Writing files

Writing requires an api_token with permission to edit the dataset. Like reads, writes are streamed: data is uploaded to Dataverse in bounded chunks as you write, so even very large files never need to fit in memory.

Creating a file

Open a path in write mode ("w" for text, "wb" for binary). The upload starts as you write and completes when the with block exits:

# Text
with fs.open("data/notes.txt", "w") as f:
    f.write("These are my research notes.\n")
    f.write("A second line.\n")

# Binary
with fs.open("results/model.bin", "wb") as f:
    f.write(some_bytes)

If a file already exists at that path, it is replaced; otherwise a new file is created. The directory portion of the path becomes the file’s directory label.

Attaching metadata on write

Pass an UploadBody as metadata to set the description, categories, and other file metadata as part of the same upload:

from pyDataverse.models.file import UploadBody

with fs.open(
    "data/results.csv",
    "w",
    metadata=UploadBody(
        description="Experimental results",
        categories=["Data", "Results"],
    ),
) as f:
    f.write("column1,column2\n1,2\n")

When you omit metadata, the filename and directory label are derived from the path automatically.

Reading back the uploaded file’s ID

After the with block closes, the write handle exposes the new file’s identifiers — useful when you need to act on the file immediately (restrict it, fetch its metadata, link to it):

with fs.open("data/results.csv", "w") as f:
    f.write("column1,column2\n1,2\n")

print(f.id)             # numeric database ID of the uploaded file
print(f.persistent_id)  # its persistent identifier
print(f.metadata)       # the UploadBody that was sent

This works in both text and binary mode — a text handle transparently forwards these attributes to the underlying writer.

Updating metadata without re-uploading

To change a file’s metadata without sending its bytes again, use setinfo with an UpdateBody:

from pyDataverse.models.file.update import UpdateBody

fs.setinfo(
    "data/results.csv",
    UpdateBody(description="Revised description", categories=["Final"]),
)

Deleting files

fs.rm("data/old.csv")          # delete one file
fs.rm(["a.csv", "b.csv"])      # delete several

removedir removes an (implicit) directory once it is empty.

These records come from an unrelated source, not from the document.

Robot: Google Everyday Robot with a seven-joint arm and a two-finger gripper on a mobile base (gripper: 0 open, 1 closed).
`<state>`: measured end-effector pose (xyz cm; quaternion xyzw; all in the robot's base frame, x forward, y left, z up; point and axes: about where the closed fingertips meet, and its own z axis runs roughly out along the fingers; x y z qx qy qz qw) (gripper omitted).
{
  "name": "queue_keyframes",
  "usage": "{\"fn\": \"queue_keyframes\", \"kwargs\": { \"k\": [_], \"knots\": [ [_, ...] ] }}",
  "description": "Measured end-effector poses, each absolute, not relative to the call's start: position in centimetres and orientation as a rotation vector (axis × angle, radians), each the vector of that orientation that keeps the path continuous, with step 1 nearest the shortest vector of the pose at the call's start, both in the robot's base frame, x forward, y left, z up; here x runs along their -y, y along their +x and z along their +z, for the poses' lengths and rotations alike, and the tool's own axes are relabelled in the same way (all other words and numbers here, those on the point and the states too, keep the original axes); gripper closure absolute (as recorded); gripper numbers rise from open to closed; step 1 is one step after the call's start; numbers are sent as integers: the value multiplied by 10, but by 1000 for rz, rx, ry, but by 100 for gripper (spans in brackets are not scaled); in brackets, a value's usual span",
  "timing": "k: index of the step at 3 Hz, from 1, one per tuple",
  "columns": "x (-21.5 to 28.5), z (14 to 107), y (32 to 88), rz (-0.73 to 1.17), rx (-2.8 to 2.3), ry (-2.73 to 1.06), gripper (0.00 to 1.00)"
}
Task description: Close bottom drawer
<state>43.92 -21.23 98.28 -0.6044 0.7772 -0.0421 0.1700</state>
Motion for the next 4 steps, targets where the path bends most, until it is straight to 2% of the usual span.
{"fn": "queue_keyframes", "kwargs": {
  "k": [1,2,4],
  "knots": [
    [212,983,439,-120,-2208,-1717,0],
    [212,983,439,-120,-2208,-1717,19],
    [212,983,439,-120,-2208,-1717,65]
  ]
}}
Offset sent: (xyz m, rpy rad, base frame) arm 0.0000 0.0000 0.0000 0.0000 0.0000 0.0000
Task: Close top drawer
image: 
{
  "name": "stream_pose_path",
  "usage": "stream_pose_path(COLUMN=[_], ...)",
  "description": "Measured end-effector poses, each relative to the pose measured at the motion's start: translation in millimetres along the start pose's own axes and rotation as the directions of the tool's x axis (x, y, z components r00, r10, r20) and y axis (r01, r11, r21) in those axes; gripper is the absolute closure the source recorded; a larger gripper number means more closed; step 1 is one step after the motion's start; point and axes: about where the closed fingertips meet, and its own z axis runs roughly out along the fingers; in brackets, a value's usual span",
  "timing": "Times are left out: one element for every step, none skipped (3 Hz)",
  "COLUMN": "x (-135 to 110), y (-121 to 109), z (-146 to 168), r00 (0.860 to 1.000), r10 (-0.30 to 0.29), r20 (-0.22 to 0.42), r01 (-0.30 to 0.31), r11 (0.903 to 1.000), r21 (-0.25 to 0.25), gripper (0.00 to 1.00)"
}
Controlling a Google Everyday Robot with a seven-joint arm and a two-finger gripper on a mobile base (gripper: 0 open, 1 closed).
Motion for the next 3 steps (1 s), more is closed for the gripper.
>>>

Because Dataverse directories only exist through their files, removing all files in a directory is what makes the directory disappear.

How it works

A write handle is a DataverseFileWriter, an fsspec AbstractBufferedFile. fsspec buffers at most one block at a time and hands each block to a background upload thread, which streams it to Dataverse’s add-file (or replace-file) endpoint. Memory use is bounded by the block size, not the file size. When the handle closes, the writer waits for the upload to finish, captures the new file’s ID and persistent ID, and clears the filesystem’s listing cache so the file shows up immediately in ls and friends.